DATASET EXCERPT
=====
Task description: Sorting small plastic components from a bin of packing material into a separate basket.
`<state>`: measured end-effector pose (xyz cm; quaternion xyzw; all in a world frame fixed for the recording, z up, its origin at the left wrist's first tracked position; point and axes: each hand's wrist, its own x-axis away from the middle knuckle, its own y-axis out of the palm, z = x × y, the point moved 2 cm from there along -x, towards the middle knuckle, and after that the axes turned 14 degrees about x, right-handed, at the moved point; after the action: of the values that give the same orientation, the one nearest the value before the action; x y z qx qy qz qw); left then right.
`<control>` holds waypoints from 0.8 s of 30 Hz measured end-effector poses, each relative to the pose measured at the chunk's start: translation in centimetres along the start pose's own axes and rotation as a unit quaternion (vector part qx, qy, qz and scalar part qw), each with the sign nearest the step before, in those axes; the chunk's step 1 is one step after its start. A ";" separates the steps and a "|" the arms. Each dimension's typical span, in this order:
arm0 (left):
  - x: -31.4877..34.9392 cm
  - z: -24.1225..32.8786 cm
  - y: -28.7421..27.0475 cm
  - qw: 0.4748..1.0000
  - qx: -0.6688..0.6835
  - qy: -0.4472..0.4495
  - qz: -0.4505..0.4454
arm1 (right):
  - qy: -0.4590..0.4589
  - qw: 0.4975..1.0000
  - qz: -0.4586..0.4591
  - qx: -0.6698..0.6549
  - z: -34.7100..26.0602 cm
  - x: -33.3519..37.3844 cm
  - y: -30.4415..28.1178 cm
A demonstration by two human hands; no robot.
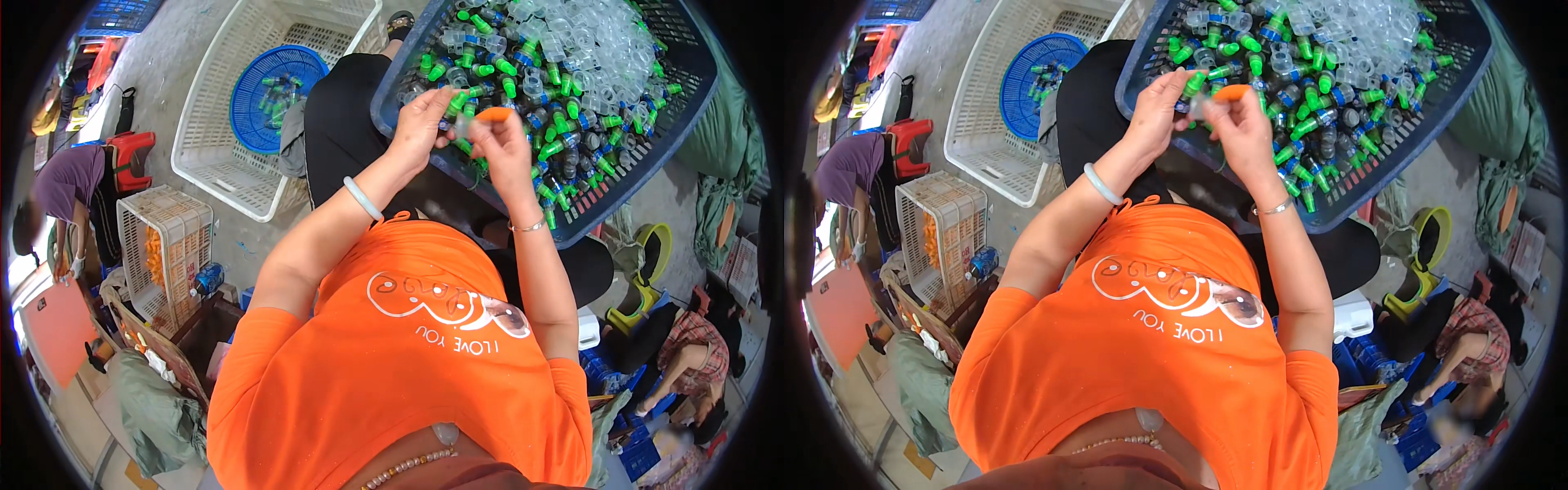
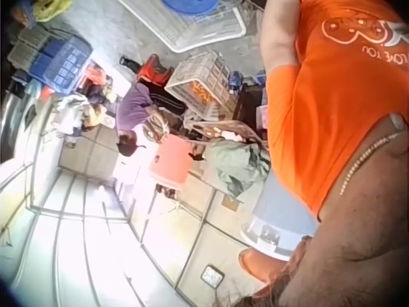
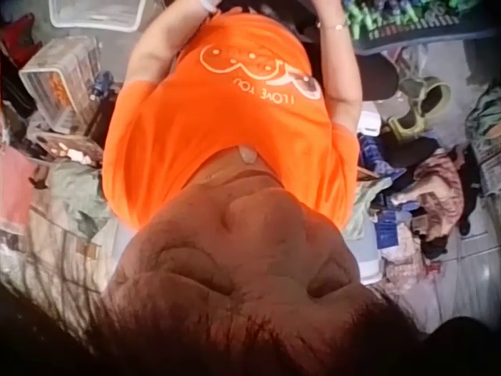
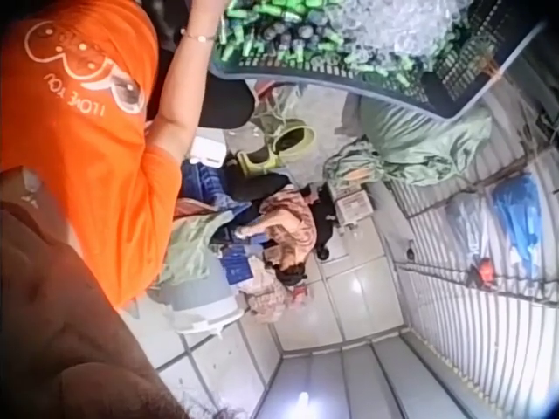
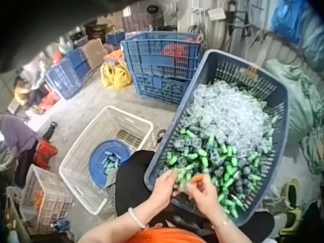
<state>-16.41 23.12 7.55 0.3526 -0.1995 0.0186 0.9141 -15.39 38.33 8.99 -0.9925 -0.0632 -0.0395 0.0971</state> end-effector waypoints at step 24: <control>2.3 1.7 -0.3 0.917 -0.369 0.148 -0.038 | -0.177 0.933 -0.110 0.292 -3.6 1.6 0.5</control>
<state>-14.83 21.56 9.40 -0.0095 -0.0414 -0.0389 0.9983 -13.95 37.36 12.54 -0.8981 -0.1973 0.1464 0.3647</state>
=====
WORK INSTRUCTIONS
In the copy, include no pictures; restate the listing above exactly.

FINISHED EXERCISE
Task description: Sorting small plastic components from a bin of packing material into a separate basket.
`<state>`: measured end-effector pose (xyz cm; quaternion xyzw; all in a world frame fixed for the recording, z up, its origin at the left wrist's first tracked position; point and axes: each hand's wrist, its own x-axis away from the middle knuckle, its own y-axis out of the palm, z = x × y, the point moved 2 cm from there along -x, towards the middle knuckle, and after that the axes turned 14 degrees about x, right-handed, at the moved point; after the action: of the values that give the same orientation, the one nearest the value before the action; x y z qx qy qz qw); left then right.
`<control>` holds waypoints from 0.8 s of 30 Hz measured end-effector poses, each relative to the pose measured at the chunk's start: translation in centimetres along the start pose's own axes and rotation as a unit quaternion (vector part qx, qy, qz and scalar part qw), each with the sign nearest the step before, in those axes; the chunk's step 1 is one step after its start. A ";" separates the steps and a "|" the arms. Each dimension's typical span, in this order:
arm0 (left):
  - x: -31.4877..34.9392 cm
  - z: -24.1225..32.8786 cm
  - y: -28.7421..27.0475 cm
  - qw: 0.4748..1.0000
  - qx: -0.6688..0.6835
  - qy: -0.4472..0.4495
  - qz: -0.4505..0.4454
arm1 (right):
  - qy: -0.4590..0.4589
  - qw: 0.4975..1.0000
  - qz: -0.4586..0.4591
  - qx: -0.6698..0.6549
  - z: -34.7100..26.0602 cm
  - x: -33.3519..37.3844 cm
  - y: -30.4415..28.1178 cm
A demonstration by two human hands; no robot.
<state>-16.41 23.12 7.55 0.3526 -0.1995 0.0186 0.9141 -15.39 38.33 8.99 -0.9925 -0.0632 -0.0395 0.0971</state> end-effector waypoints at step 24: <control>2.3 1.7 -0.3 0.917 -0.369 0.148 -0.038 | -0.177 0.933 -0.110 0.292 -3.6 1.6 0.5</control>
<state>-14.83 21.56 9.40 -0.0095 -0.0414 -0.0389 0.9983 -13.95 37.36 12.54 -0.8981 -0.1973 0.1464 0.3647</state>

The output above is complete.